[fpc-pascal] Are there any drawbacks to "reference to"?

Anthony Walter sysrpl at gmail.com
Sun Jun 5 23:46:43 CEST 2022


Thanks for that, but is that true for all conditions. I remember reading
and tinkering about with Delphi when it first introduced closures. At the
time it made sense that the extra cruft and interface were needed to
capture local state, but I was under the impression that the interface was
only needed when a local state existed. In the case where the assigned
method or procedure is not a closure an interface doesn't need to exist.

Consider the following bit of code:

type
  TMultiply = reference to function(Value: Integer): Integer;

function MultiplyFunc(Value: Integer): Integer;
begin
  Result := Value * 10;
end;

function MultiplyClosure(const S: string): TMultiply;
var
  I: Integer;
begin
  I := StrToInt(S);
  Exit(function(Value: Integer): Integer
  begin
    Result := I * Value;
  end);
end;

{ TForm1 }

function TForm1.MultiplyMethod(Value: Integer): Integer;
begin
  Result := Value * Tag;
end;

procedure TForm1.Button1Click(Sender: TObject);
var
  M: TMultiply;
begin
  case Tag of
    0: M := MultiplyFunc;
    1: M := MultiplyClosure('15');
  else
    M := MultiplyMethod;
  end;
  WriteLn(M(4));
  Tag := Tag + 1;
end;

In the situation of "M" being assigned a reference to MultiplyFunc no local
state information needs to be captured inside MultiplyFunc. There will
never be a need to create or initialize an interface for the purpose of
capturing state. The underlying compiler code ought to be able to discard
any code generating an interface and simply call MultiplyFunc.
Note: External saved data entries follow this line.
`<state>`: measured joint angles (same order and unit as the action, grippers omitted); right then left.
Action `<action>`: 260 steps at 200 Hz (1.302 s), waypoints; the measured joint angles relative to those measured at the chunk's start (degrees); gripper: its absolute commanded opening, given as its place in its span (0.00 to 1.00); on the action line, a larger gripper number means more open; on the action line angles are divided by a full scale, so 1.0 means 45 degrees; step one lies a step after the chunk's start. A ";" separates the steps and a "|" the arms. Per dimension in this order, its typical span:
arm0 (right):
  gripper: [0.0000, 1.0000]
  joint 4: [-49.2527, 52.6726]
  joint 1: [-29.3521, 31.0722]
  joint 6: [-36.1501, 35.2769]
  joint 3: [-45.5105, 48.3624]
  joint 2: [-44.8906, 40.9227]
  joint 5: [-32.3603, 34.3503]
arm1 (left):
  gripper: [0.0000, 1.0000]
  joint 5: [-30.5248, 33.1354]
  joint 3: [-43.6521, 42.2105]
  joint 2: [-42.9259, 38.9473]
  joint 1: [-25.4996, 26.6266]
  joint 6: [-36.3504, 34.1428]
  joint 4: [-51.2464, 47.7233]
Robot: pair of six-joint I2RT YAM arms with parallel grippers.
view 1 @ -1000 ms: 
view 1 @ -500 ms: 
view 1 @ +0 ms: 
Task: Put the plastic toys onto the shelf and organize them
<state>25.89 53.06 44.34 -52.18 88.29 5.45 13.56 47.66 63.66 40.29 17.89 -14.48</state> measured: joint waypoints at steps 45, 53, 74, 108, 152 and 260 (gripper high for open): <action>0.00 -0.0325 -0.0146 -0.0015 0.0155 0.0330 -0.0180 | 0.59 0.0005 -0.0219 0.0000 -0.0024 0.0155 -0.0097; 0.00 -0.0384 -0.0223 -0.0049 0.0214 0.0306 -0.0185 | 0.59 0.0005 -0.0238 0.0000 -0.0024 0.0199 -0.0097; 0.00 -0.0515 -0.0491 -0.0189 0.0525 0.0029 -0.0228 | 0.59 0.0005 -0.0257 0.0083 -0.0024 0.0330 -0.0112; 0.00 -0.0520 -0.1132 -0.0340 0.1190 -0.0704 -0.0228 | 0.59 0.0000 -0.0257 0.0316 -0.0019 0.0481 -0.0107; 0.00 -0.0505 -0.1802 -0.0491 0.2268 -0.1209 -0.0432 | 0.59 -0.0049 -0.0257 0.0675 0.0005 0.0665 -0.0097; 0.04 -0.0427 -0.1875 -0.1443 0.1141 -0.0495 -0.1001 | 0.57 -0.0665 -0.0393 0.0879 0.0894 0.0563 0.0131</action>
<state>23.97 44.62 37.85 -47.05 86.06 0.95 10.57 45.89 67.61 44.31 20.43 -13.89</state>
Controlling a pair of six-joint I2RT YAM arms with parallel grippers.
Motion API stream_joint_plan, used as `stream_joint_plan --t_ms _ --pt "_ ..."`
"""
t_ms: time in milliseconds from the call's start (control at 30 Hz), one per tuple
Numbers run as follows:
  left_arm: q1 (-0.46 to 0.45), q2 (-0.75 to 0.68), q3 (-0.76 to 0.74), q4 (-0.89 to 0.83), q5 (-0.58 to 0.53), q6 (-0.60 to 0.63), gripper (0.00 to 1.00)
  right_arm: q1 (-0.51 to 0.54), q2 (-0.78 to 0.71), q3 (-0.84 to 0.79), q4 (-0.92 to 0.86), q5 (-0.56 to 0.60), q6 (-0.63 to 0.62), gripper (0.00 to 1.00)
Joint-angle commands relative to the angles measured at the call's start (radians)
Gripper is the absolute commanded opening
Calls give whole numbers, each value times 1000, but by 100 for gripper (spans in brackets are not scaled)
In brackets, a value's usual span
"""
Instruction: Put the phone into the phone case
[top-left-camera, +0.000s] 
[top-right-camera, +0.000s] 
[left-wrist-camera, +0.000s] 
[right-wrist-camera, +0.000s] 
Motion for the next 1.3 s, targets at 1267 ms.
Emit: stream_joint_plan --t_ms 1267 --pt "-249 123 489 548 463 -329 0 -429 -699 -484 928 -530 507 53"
In the situation of "M" being assigned a reference to MultiplyClosure the
local variable "I" needs to be captured because it makes use of an
anonymous function. As such, there is a need for a mechanism to
capture this state. If the underlying compiler code uses a reference
counted interface to accomplish this, then that is an
understandable penalty because some capture mechanism is necessary.

In the situation of "M" being assigned a reference to MultiplyMethod again
no local state information needs to be captured inside MultiplyMethod. The
reference to Self is passed to the method as a hidden parameter each time
it is invoked. "M" can a simple two pointer data structure (see TMethod),
and no closure (or interface mechanism) is needed.

So in summary, some mechanism, such as a reference counted interface, is
only needed when a value of type TMultiply is assigned to an anonymous
function (a closure). Of course code that invokes a TMultiply would need to
know when to use any of these possibilities (a function, method, or closure
reference). I imagine detection of this possibility could be simply
implemented as a small data structure, thereby saving a lot of overhead and
or complexity in situations where TMultiply uses a closure reference
infrequently:

TReferenceTo = record
  Kind: Integer; // 0 = procedure/function, 1 = method, 2 = closure
  case Integer of
    0: (Code: Pointer);
    1: (Method: TMethod);
    2: (Intf: IInterface);
  end;

Additional note: The most recent trunk revision of fpc from gitlab has a
major bug with either

{$modeswitch functionreferences}
or
{$modeswitch anonymousfunctions}

I will follow up with more information about that bug in a different thread.